(THE TASK) Restate the listing below word for word. No picture belongs in the result.

(INPUT DATA)
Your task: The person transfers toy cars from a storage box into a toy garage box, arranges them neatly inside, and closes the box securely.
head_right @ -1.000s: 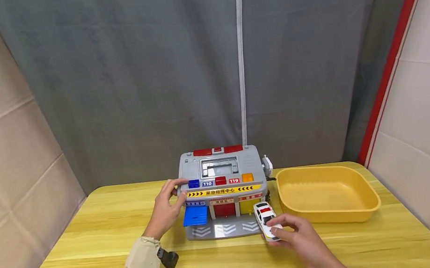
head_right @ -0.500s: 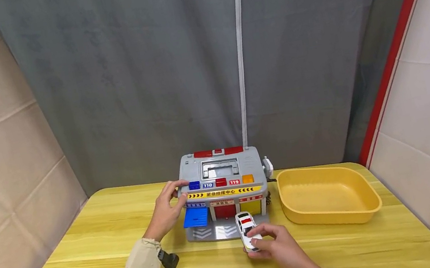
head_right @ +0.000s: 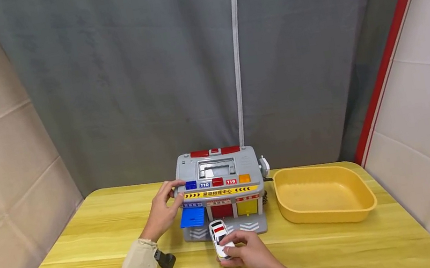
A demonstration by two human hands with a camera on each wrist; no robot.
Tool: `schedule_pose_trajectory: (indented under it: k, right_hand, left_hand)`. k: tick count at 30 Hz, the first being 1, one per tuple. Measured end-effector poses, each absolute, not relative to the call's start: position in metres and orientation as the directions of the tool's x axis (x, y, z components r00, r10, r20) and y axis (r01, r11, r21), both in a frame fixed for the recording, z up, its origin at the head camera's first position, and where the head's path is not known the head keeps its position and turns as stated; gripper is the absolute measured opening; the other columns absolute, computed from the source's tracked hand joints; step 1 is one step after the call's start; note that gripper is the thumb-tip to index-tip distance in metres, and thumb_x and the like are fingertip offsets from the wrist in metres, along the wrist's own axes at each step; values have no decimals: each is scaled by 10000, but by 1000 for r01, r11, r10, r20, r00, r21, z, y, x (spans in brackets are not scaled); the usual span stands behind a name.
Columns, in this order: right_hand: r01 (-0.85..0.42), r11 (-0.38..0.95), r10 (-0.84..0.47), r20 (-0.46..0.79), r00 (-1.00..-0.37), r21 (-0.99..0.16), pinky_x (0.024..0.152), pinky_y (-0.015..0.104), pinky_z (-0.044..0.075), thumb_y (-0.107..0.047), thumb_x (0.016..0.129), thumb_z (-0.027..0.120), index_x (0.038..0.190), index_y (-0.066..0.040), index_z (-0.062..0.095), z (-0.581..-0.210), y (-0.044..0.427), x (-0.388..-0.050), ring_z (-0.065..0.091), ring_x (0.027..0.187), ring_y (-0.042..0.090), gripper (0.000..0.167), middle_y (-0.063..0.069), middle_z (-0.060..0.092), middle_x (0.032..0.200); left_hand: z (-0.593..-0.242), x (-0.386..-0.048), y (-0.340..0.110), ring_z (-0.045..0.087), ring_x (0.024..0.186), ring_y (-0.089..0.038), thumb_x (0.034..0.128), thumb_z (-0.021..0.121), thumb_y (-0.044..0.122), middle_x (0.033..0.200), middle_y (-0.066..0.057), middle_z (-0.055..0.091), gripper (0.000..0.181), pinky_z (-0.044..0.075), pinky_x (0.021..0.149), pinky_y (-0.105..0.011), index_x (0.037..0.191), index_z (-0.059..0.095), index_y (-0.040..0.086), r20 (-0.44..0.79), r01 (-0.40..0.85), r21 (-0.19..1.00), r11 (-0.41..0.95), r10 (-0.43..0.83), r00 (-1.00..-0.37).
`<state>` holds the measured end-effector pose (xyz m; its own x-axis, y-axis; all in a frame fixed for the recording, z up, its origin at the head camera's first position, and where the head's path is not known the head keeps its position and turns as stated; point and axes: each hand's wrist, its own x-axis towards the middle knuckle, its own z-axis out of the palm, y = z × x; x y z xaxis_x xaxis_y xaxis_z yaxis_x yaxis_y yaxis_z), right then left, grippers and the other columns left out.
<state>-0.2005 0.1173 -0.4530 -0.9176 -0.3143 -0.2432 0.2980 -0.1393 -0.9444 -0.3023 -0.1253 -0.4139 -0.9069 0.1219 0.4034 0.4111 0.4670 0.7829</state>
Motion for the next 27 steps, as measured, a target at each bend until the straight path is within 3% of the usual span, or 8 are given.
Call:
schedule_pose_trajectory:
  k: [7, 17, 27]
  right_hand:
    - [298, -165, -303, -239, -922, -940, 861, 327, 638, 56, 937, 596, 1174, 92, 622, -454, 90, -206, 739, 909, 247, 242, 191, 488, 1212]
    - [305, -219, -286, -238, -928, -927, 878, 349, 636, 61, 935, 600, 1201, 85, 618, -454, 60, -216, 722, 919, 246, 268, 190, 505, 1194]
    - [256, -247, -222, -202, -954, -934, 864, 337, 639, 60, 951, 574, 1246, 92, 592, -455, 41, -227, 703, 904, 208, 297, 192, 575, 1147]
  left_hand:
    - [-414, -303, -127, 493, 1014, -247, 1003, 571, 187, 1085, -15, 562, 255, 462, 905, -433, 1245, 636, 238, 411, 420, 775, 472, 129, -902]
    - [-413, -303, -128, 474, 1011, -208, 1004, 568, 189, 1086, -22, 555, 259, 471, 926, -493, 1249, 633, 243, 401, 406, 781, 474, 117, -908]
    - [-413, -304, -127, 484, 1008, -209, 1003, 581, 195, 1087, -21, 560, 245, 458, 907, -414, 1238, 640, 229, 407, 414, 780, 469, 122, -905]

(WRITTEN REPLY)
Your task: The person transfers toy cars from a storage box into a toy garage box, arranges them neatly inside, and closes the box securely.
head_right @ -1.000s: 
head_right @ -0.500s: 
head_right @ +0.000s: 
A demonstration by two human hands with a camera on each wrist; no robot.
Tool: `schedule_pose_trajectory: (indented under it: k, right_hand, left_hand)`. k: tick count at 30 Hz, the first being 1, one per tuple. Measured end-effector poses, each absolute, not relative to the call's start: position in metres and orientation as the directions of the tool's x axis (x, y, z components r00, r10, r20) and y axis (r01, r11, r21), both in a frame fixed for the recording, z up, its origin at the head camera's first position, and where the head's path is not known the head keeps its position and turns as stated; gripper is the absolute measured opening; the other columns absolute, computed from the source's tracked hand joints; step 1 is one step after the call's start; note that gripper is the thumb-tip to index-tip distance in metres, and thumb_x and the like are fingertip offsets from the wrist in metres, along the wrist's own axes at each step; values have no decimals: each is scaled by 10000, but by 1000 for r01, r11, r10, r20, r00, r21, z, y, x (spans in brackets are not scaled); the usual span stands behind a name.
Columns, in this order: right_hand: r01 (-0.85..0.42), r11 (-0.38..0.95), r10 (-0.84..0.47), r20 (-0.46..0.79), r00 (-1.00..-0.37), r21 (-0.99..0.16), pinky_x (0.024..0.152), pinky_y (-0.015..0.104), pinky_z (-0.044..0.075), thumb_y (-0.107..0.047), thumb_x (0.016..0.129), thumb_z (-0.027..0.120), index_x (0.038..0.190), index_y (-0.066..0.040), index_z (-0.062..0.095), z (-0.581..-0.210), y (-0.044..0.427), x (-0.388..-0.050), ring_z (-0.065..0.091), ring_x (0.027..0.187), ring_y (-0.042..0.090), gripper (0.000..0.167), middle_y (-0.063..0.069), middle_z (-0.060..0.092), middle_x (0.032..0.200); left_hand: z (-0.593..-0.242), x (-0.386..-0.048), y (-0.340..0.110), ring_z (-0.045..0.087), ring_x (0.024..0.186), ring_y (-0.089..0.038), thumb_x (0.034..0.128), thumb_z (-0.021..0.121), thumb_y (-0.044..0.122), middle_x (0.033..0.200), middle_y (-0.066..0.057), middle_z (-0.055..0.091), gripper (0.000..0.181), pinky_z (-0.044..0.075), pinky_x (0.021..0.149), pinky_y (-0.105..0.011), index_x (0.037..0.191), index_z (-0.059..0.095), index_y (-0.040..0.086), r20 (-0.44..0.79), r01 (-0.40..0.85), r21 (-0.19..1.00), r11 (-0.41..0.95), r10 (-0.43..0.83), r00 (-1.00..-0.37).
`<state>` holds the measured end-effector pose (xyz m; its own x-axis, y-axis; all in a frame fixed for the recording, z up, its origin at the head camera's first position, and where the head's path is not known the head keeps its position and turns as stated; point and axes: each hand's wrist, its own x-axis towards the middle knuckle, its own z-axis out of the palm, y = z × x; x y z xaxis_x xaxis_y xaxis_z yaxis_x yaxis_y yaxis_z), right then left, grippers and the other columns left out.
<state>-0.2005 0.1173 -0.4530 -0.9176 -0.3143 -0.2432 0.2980 -0.1393 -0.9444 -0.3023 -0.1253 -0.4139 -0.9069 0.1219 0.4034 0.4111 0.4670 0.7829</state>
Motion for the next 27 steps, as measured, a target at each bend until the straight path is within 3% of the usual span, or 8 are given.
Call:
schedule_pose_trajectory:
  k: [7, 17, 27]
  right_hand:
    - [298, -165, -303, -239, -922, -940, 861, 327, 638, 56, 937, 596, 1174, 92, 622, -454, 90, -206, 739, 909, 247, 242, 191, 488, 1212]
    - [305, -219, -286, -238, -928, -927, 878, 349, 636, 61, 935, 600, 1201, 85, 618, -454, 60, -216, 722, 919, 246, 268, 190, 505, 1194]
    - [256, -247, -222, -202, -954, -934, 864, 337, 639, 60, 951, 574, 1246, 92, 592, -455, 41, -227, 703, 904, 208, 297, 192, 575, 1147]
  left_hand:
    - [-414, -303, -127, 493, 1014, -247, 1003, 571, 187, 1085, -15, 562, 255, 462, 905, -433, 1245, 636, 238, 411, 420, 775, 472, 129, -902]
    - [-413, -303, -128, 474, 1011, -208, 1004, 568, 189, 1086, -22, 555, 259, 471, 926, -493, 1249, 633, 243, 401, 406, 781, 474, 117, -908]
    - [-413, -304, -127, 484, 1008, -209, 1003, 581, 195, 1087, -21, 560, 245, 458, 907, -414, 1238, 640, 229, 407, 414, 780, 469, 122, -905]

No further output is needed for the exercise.